» What is being asked: Transcribe the data that follows. Match it character for character.

....

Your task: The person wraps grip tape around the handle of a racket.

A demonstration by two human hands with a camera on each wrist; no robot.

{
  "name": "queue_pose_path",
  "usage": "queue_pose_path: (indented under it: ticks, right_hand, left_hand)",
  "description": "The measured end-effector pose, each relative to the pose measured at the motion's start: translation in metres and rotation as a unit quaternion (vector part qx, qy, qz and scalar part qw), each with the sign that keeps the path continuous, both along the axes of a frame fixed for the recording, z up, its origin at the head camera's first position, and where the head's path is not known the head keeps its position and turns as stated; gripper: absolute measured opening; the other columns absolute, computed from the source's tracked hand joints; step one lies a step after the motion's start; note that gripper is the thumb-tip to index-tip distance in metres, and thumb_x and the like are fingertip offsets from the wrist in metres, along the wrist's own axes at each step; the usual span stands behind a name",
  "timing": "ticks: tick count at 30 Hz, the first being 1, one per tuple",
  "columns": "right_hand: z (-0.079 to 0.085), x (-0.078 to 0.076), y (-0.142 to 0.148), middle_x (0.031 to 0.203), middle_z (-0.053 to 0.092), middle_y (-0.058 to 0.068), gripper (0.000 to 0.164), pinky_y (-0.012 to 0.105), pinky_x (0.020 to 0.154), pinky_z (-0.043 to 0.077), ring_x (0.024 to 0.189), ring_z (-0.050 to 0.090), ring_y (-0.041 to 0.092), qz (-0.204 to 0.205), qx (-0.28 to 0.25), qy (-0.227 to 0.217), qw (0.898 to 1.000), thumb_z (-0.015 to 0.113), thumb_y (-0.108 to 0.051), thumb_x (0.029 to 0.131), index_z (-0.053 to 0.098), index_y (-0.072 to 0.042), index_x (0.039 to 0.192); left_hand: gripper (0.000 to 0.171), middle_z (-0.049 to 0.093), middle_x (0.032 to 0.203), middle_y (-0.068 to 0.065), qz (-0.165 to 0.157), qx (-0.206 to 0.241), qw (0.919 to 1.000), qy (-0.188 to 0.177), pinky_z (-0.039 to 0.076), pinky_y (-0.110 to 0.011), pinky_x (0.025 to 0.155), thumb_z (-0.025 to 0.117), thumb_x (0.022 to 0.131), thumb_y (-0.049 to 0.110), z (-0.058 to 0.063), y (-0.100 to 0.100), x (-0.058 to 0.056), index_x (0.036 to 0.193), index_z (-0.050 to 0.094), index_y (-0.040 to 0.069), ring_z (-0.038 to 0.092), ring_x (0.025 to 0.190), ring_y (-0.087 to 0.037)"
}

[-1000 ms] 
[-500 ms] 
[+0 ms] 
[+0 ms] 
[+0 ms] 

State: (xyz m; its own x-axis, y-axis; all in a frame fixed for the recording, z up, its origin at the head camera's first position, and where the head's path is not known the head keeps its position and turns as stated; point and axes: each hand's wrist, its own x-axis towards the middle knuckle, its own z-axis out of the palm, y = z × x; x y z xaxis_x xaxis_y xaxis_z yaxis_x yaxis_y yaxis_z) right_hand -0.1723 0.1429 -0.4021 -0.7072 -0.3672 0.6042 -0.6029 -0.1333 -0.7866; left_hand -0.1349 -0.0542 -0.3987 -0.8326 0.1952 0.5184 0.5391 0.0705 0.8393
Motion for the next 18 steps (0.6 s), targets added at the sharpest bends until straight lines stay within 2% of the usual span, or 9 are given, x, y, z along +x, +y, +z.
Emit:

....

» Reply to the exercise:
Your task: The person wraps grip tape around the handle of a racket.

A demonstration by two human hands with a camera on each wrist; no robot.

{
  "name": "queue_pose_path",
  "usage": "queue_pose_path: (indented under it: ticks, right_hand, left_hand)",
  "description": "The measured end-effector pose, each relative to the pose measured at the motion's start: translation in metres and rotation as a unit quaternion (vector part qx, qy, qz and scalar part qw), each with the sign that keeps the path continuous, both along the axes of a frame fixed for the recording, z up, its origin at the head camera's first position, and where the head's path is not known the head keeps its position and turns as stated; gripper: absolute measured opening; the other columns absolute, computed from the source's tracked hand joints; step one lies a step after the motion's start; note that gripper is the thumb-tip to index-tip distance in metres, and thumb_x and the like are fingertip offsets from the wrist in metres, along the wrist's own axes at each step; the usual span stands behind a name",
  "timing": "ticks: tick count at 30 Hz, the first being 1, one per tuple",
  "columns": "right_hand: z (-0.079 to 0.085), x (-0.078 to 0.076), y (-0.142 to 0.148), middle_x (0.031 to 0.203), middle_z (-0.053 to 0.092), middle_y (-0.058 to 0.068), gripper (0.000 to 0.164), pinky_y (-0.012 to 0.105), pinky_x (0.020 to 0.154), pinky_z (-0.043 to 0.077), ring_x (0.024 to 0.189), ring_z (-0.050 to 0.090), ring_y (-0.041 to 0.092), qz (-0.204 to 0.205), qx (-0.28 to 0.25), qy (-0.227 to 0.217), qw (0.898 to 1.000), thumb_z (-0.015 to 0.113), thumb_y (-0.108 to 0.051), thumb_x (0.029 to 0.131), index_z (-0.053 to 0.098), index_y (-0.072 to 0.042), index_x (0.039 to 0.192); left_hand: gripper (0.000 to 0.171), middle_z (-0.049 to 0.093), middle_x (0.032 to 0.203), middle_y (-0.068 to 0.065), qz (-0.165 to 0.157), qx (-0.206 to 0.241), qw (0.919 to 1.000), qy (-0.188 to 0.177), pinky_z (-0.039 to 0.076), pinky_y (-0.110 to 0.011), pinky_x (0.025 to 0.155), thumb_z (-0.025 to 0.117), thumb_x (0.022 to 0.131), thumb_y (-0.049 to 0.110), z (-0.058 to 0.063), y (-0.100 to 0.100), x (-0.058 to 0.056), index_x (0.036 to 0.193), index_z (-0.050 to 0.094), index_y (-0.040 to 0.069), ring_z (-0.038 to 0.092), ring_x (0.025 to 0.190), ring_y (-0.087 to 0.037)"
}

[-1000 ms] 
[-500 ms] 
[+0 ms] 
[+0 ms] 
[+0 ms] 

State: (xyz m; its own x-axis, y-axis; all in a frame fixed for the recording, z up, its origin at the head camera's first position, and where the head's path is not known the head keeps its position and turns as stated; point and axes: each hand's wrist, its own x-axis towards the middle knuckle, its own z-axis out of the palm, y = z × x; x y z xaxis_x xaxis_y xaxis_z yaxis_x yaxis_y yaxis_z) right_hand -0.1723 0.1429 -0.4021 -0.7072 -0.3672 0.6042 -0.6029 -0.1333 -0.7866; left_hand -0.1349 -0.0542 -0.3987 -0.8326 0.1952 0.5184 0.5391 0.0705 0.8393
Motion for the next 18 steps (0.6 s), targets added at the sharpest bends until straight lines stay within 2% of the usual span, or 9 are given, x, y, z along +x, +y, +z.
Emit:

This response is now finished.